A lazy `dict` with universally unique deterministic identifiers.

[Latest release](https://pypi.org/project/idict) |
[Current code](https://github.com/davips/idict) |
[API documentation](https://davips.github.io/idict)

### See also

* identification package used by `idict`: [GaROUPa](https://pypi.org/project/garoupa)
* only laziness, i.e., without the identification part: [ldict](https://pypi.org/project/ldict)

## Overview

An `idict` is an identified `dict` with `str` keys.
We consider that every value is generated by a process, starting from an `empty` `idict`. The process is a sequence of
transformation steps done through the operator `>>`, which symbolizes the ordering of the steps.
There are two types of steps:

* **value insertion** - represented by dict-like objects
* **function application** - represented by ordinary Python functions

Functions, `idict`s, and values have a deterministic UUID
(called _hosh_ - **o**perable **h**a**sh**). 
Identifiers (hoshes) for `idict`s and values are predictable through the
magic available [here](https://pypi.org/project/garoupa).
An `idict` is completely defined by its key-value pairs so that
it can be converted from/to a built-in `dict`.

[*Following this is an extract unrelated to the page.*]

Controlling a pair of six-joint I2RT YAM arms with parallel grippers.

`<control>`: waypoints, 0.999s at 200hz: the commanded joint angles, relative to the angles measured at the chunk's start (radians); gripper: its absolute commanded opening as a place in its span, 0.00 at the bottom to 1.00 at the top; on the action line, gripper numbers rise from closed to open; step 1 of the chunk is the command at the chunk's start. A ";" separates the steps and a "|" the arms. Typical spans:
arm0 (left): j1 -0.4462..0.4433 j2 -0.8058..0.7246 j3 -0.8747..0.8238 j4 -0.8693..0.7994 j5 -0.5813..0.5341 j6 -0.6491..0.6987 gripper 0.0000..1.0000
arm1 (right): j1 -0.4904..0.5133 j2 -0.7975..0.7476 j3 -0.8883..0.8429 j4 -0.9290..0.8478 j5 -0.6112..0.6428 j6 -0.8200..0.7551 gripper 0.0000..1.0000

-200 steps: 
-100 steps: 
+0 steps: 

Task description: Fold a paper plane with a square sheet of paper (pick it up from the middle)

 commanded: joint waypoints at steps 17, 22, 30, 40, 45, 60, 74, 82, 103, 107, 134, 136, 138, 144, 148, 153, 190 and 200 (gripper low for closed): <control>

Creating an `idict` is not different from creating an ordinary `dict`. Optionally it can be created through the `>>` operator
used after `empty` or `Ø` (usually AltGr+Shift+o in most keyboards).
The resulting `idict` always contains two extra entries `id` and `ids`:
![img.png](https://raw.githubusercontent.com/davips/idict/main/examples/img.png)

Function application is done in the same way. The parameter names define the input fields, while the keys in the
returned `dict` define the output fields:
![img_1.png](https://raw.githubusercontent.com/davips/idict/main/examples/img_1.png)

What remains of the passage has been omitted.